Task description
All lines in the records that carry the string "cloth" are to be shown.

== Segment start ==

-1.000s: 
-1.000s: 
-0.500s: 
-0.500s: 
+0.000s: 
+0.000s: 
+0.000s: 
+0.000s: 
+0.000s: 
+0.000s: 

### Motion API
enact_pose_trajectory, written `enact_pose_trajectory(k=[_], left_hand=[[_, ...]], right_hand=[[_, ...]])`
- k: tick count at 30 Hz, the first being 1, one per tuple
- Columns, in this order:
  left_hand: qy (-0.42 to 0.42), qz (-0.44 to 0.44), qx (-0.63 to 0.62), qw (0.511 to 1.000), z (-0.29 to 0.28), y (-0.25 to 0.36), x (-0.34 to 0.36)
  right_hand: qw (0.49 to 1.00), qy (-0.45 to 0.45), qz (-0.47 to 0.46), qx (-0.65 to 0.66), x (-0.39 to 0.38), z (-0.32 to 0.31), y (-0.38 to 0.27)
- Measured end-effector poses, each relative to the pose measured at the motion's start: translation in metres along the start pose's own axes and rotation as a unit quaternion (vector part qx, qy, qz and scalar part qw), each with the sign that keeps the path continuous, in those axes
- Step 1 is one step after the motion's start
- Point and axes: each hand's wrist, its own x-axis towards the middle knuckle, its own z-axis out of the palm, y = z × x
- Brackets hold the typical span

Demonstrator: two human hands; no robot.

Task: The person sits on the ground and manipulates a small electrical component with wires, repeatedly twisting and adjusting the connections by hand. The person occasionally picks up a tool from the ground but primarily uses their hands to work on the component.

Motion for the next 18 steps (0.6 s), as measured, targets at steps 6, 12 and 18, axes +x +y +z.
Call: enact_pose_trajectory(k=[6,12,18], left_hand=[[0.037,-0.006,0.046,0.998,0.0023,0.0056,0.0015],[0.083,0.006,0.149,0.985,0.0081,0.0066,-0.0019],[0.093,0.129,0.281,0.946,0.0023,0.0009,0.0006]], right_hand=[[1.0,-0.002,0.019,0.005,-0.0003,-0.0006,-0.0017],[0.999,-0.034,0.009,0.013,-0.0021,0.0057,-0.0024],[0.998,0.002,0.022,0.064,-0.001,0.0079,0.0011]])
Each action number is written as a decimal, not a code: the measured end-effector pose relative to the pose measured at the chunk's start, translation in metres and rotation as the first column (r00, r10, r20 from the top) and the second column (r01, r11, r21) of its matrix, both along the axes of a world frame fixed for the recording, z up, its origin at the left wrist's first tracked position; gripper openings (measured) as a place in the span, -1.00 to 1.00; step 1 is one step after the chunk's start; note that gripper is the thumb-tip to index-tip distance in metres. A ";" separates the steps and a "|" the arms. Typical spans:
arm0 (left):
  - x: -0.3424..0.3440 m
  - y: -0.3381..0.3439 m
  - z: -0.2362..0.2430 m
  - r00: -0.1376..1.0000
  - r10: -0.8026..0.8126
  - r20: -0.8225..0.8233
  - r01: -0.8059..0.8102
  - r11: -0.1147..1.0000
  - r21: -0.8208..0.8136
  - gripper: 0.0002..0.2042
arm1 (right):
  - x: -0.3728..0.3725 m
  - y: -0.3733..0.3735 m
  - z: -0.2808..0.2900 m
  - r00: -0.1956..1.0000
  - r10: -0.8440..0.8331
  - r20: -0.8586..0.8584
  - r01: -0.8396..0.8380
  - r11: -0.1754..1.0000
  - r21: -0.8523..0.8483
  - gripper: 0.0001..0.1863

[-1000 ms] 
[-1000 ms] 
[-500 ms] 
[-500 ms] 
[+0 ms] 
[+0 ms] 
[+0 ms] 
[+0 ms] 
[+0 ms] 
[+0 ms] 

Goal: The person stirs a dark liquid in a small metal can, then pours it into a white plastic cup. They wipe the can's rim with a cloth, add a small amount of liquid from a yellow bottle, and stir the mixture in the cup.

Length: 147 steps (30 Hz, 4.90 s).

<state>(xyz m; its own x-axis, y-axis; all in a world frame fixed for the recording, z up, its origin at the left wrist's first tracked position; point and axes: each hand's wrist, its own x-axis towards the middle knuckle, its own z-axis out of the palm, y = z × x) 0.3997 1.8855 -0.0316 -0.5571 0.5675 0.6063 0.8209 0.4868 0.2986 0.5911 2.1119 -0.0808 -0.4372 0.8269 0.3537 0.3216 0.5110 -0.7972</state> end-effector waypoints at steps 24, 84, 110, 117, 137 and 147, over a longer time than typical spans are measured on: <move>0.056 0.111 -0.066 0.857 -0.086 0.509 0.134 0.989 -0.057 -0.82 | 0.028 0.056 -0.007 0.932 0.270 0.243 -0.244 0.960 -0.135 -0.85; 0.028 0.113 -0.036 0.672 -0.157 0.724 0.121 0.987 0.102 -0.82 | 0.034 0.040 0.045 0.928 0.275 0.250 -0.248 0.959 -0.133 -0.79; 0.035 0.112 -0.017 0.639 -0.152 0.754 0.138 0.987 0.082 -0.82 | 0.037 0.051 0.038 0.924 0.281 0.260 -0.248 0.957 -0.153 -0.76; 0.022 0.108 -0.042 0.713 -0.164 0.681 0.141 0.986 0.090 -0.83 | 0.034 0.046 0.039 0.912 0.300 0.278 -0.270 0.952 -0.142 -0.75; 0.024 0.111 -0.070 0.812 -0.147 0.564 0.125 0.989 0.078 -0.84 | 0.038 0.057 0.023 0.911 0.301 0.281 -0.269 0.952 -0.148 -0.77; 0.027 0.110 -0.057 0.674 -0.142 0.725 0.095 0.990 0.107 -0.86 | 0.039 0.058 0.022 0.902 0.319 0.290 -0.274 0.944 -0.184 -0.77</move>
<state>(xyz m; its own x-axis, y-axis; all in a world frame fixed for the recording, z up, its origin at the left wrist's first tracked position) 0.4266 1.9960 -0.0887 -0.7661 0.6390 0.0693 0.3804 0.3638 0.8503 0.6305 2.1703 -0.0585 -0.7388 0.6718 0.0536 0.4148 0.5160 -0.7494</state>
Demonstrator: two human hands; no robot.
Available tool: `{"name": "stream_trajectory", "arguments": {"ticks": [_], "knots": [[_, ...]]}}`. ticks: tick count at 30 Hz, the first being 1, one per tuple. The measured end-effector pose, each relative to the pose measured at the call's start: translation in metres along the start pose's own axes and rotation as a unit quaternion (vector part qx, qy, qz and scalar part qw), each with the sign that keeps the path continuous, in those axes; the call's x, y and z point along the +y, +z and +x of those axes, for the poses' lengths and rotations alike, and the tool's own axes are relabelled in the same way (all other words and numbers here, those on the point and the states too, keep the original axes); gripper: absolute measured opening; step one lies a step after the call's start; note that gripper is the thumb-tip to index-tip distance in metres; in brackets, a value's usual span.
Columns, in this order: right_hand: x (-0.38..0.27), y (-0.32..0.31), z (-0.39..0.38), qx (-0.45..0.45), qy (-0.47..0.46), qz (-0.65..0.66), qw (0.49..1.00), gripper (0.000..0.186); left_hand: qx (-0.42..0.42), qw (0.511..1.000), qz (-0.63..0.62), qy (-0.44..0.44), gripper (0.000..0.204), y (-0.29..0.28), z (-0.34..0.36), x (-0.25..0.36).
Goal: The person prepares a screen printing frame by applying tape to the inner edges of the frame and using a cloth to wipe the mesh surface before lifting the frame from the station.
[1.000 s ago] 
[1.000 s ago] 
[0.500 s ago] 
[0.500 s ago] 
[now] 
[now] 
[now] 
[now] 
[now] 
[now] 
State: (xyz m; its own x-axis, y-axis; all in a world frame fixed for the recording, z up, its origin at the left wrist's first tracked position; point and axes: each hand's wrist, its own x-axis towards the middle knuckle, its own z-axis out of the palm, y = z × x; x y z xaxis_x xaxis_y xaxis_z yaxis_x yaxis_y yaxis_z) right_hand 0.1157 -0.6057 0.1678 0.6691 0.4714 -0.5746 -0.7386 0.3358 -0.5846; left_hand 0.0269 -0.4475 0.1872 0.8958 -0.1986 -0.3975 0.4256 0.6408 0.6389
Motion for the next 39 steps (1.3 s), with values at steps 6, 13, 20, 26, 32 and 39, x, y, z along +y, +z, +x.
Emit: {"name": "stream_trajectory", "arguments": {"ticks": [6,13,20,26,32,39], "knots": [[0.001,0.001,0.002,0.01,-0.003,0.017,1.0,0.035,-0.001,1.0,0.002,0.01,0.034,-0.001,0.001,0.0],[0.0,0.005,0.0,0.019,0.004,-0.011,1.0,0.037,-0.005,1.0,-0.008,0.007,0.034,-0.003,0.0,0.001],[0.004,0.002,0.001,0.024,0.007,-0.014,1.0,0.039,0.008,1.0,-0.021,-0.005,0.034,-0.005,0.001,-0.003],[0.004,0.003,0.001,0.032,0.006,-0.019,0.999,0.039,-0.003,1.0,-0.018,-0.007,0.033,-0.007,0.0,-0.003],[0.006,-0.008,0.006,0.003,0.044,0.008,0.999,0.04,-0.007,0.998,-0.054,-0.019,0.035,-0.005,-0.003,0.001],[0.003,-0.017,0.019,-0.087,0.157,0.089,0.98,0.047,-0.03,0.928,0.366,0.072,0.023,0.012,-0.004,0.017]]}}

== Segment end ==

Solution for this exercise
Goal: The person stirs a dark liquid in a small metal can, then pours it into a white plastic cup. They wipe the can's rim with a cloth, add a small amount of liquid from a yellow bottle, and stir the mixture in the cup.
Goal: The person prepares a screen printing frame by applying tape to the inner edges of the frame and using a cloth to wipe the mesh surface before lifting the frame from the station.

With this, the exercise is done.